En lo que respecta a su mundo abierto, como suele ocurrir con todo lo que involucra a Ubisoft, nos encontramos con un territorio plagado de misiones, elementos para mejorar nuestras armas y múltiples desafíos mitológicos para obtener nuevas habilidades que requieren resolver diversos puzzles. También, como suele suceder, algunos de estos desafíos son ingeniosos, pero un montón de otros retos tocan las mismas teclas que otros ya han tocado. Inclusive de mejor forma.
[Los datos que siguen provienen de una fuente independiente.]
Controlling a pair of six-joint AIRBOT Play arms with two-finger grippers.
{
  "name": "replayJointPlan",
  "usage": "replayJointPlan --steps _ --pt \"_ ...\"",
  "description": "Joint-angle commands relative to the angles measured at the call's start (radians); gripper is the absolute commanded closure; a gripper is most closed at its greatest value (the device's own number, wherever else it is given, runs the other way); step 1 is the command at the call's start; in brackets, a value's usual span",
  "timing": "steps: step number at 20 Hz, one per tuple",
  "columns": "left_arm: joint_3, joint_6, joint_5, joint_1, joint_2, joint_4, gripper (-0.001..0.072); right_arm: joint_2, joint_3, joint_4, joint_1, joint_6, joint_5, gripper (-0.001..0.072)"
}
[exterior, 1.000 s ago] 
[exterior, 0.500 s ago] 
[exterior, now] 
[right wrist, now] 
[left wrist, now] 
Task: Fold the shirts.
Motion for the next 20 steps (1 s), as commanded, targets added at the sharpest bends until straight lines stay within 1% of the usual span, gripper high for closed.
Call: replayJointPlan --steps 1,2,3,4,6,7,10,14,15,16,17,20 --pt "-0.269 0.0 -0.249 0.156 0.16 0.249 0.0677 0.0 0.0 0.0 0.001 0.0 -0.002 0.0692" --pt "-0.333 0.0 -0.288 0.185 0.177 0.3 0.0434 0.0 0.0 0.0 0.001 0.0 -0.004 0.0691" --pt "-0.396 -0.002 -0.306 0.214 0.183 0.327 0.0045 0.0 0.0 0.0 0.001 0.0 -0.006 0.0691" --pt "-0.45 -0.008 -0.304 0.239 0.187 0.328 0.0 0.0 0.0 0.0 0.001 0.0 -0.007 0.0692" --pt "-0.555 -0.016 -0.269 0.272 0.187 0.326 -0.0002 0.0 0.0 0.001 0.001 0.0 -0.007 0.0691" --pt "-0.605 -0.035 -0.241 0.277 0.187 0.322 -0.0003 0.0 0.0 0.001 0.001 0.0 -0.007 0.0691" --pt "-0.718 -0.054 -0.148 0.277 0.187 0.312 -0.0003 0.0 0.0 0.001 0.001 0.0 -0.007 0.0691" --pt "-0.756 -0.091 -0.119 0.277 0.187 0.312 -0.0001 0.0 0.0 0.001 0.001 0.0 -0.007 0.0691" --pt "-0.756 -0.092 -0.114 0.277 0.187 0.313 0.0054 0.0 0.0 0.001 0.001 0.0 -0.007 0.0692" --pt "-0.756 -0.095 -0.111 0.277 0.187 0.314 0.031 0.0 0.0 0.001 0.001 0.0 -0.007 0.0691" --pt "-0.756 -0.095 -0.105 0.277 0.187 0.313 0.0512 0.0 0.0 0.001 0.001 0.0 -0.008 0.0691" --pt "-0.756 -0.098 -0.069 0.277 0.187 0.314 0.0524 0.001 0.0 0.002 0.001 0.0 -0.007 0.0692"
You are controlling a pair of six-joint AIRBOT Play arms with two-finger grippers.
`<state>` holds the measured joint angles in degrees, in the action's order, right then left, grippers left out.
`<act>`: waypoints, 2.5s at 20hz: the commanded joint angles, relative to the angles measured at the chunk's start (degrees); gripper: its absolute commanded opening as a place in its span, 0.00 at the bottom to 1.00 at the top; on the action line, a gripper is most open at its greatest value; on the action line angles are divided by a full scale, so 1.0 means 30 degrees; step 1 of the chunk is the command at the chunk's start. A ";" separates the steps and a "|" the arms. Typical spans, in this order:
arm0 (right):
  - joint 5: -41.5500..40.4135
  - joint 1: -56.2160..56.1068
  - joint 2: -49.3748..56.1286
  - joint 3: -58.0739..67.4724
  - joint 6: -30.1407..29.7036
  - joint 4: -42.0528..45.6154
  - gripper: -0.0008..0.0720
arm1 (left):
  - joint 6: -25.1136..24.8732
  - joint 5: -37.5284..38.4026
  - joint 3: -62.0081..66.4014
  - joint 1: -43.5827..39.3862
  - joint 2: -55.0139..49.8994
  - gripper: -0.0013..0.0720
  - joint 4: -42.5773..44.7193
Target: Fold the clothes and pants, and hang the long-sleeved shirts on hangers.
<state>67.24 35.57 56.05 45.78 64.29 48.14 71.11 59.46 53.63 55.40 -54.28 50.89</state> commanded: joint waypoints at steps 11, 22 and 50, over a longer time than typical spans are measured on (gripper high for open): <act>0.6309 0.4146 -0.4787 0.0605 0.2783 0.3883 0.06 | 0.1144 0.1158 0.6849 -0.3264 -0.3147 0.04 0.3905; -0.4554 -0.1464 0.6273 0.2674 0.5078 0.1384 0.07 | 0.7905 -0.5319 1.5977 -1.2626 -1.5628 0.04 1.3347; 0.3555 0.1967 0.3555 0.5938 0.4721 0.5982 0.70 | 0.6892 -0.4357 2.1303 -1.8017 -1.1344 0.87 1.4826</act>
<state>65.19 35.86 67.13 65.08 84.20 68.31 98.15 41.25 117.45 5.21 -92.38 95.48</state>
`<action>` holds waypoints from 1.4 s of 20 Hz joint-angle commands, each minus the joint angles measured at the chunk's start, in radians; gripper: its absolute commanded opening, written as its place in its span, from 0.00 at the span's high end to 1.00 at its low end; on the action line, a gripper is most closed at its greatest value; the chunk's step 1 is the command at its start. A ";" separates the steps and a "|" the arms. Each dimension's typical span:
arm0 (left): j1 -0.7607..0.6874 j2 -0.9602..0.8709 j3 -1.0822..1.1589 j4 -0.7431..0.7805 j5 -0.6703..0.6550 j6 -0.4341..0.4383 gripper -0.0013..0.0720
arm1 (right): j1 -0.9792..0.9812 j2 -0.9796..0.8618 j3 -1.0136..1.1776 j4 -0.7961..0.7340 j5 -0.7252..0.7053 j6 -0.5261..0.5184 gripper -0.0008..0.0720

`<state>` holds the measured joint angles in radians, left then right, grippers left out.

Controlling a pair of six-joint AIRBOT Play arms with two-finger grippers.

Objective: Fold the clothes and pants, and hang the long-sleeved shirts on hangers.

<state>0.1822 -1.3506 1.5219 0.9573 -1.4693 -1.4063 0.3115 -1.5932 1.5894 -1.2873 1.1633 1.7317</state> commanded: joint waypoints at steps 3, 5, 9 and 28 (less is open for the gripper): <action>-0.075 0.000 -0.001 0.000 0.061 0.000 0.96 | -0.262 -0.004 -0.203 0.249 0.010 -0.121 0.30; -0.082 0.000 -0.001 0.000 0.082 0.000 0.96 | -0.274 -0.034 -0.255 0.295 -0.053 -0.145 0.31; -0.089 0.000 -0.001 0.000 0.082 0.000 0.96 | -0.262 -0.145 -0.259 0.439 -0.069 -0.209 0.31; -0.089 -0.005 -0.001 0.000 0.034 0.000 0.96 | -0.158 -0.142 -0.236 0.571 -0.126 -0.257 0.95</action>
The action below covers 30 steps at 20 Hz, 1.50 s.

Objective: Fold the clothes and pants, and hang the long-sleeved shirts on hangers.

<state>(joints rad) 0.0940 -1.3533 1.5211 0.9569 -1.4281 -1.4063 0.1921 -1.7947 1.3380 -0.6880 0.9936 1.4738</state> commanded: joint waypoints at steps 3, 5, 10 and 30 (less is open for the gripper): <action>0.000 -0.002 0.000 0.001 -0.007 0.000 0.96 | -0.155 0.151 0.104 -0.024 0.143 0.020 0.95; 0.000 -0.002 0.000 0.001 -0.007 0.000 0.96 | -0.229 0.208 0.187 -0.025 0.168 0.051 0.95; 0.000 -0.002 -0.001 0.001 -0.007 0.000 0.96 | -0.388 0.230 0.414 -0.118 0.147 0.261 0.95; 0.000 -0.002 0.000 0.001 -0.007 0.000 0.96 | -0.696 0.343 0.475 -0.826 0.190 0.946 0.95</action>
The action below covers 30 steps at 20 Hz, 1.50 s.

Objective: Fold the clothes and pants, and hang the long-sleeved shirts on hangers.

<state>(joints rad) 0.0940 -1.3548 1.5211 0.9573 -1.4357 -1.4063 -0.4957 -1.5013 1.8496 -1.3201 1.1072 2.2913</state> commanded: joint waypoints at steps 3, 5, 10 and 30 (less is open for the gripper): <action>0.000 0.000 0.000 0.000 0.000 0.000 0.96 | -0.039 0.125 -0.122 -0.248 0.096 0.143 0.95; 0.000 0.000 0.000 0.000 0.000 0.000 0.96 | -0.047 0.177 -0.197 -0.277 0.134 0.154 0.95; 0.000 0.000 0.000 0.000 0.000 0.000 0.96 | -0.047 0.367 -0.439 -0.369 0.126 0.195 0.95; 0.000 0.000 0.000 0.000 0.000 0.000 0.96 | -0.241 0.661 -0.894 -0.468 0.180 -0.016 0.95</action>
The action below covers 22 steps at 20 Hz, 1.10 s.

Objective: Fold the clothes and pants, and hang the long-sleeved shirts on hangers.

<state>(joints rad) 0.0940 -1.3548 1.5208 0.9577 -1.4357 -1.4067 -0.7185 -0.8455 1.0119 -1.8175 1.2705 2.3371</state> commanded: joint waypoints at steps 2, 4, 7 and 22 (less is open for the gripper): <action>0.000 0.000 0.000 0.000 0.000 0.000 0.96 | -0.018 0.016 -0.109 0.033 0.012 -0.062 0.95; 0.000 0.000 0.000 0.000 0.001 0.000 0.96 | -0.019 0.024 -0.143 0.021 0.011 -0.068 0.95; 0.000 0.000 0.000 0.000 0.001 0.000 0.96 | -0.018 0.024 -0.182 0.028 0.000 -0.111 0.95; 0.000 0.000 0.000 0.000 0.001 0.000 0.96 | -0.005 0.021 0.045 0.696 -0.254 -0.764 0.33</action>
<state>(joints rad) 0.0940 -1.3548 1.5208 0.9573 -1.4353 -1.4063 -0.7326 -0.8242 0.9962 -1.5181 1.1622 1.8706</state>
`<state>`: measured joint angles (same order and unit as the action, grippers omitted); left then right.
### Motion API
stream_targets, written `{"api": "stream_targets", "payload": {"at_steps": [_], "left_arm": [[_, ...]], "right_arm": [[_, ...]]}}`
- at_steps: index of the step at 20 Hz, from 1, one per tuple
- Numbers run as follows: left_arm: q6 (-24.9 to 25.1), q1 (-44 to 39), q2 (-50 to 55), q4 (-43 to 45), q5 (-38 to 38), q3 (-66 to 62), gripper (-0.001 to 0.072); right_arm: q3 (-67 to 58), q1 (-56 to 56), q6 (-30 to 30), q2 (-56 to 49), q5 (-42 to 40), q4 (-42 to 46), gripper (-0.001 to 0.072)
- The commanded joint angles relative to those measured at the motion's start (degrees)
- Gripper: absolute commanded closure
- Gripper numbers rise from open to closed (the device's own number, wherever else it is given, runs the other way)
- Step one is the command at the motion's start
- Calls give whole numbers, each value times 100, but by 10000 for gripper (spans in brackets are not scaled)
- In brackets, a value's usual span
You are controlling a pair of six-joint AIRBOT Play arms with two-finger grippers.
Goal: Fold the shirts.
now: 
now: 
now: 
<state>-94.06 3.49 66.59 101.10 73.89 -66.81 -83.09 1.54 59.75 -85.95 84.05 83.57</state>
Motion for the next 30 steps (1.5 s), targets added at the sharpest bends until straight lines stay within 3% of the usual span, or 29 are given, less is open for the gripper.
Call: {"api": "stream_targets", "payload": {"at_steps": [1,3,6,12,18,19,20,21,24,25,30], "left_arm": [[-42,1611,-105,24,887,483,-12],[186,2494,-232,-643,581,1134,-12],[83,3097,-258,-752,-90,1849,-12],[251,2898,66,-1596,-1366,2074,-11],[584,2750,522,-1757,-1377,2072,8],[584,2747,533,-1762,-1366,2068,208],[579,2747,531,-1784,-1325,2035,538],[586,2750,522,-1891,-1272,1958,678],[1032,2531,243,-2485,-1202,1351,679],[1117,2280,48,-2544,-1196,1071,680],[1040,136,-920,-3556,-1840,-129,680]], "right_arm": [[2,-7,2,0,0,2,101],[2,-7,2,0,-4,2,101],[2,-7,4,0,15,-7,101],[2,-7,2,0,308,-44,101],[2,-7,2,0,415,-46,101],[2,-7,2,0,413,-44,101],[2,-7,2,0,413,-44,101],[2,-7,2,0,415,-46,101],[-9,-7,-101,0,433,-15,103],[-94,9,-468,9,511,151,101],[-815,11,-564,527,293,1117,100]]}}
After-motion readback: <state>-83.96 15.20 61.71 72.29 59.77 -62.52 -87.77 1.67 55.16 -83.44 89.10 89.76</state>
Asimismo, la cantidad de actividades por ahora es abrumadora, sumado a los desafíos diarios que ofrece Ubisoft, con todo eso siendo reforzado especialmente con las misiones secundarias que tienen el aspecto más repetitivo de toda esta propuesta. Recolectar, eliminar y repetir es algo que marca a este videojuego de forma recurrente, por lo que todo ese proceso de desbloquear y limpieza del mapa puede volverse sencillamente agotador. No solo eso, toda esa dinámica va directamente relacionada a las mejoras que requiere Fénix, por lo que igual tenemos que llevarlas a cabo de una u otra forma.

Aún puesto eso sobre la balanza, la propuesta de Immortals Fenyx Rising igual saca más puntos a su favor que en contra. Claro, hay elementos de microtransacciones, falta más variedad en sus acciones y el combate puede ser repetitivo contra los enemigos simples, pero su aventura tiene varios puzzles divertidos, los poderes de Fénix le dan más variedad a su dinámica de pelea y el propio entorno de estos dioses y monstruos al menos recupera el encanto que toda la mitología clásica posee.

De ahí que a pesar de que Immortals Fenyx Rising no entra en muchos territorios o dinámicas novedosas, al menos cumple su tarea básica de entregar un mundo abierto llamativo que sí cuenta con más luces que sombras. Y a veces eso es todo lo que basta para justificar a un videojuego de este estilo.

Además de Xbox Series X, este videojuego también está disponible en Nintendo Switch, Playstation 4, Playstation 5, Xbox One y Microsoft Windows. También se puede acceder a su propuesto a través de plataormas como Amazon Luna y Google Stadia.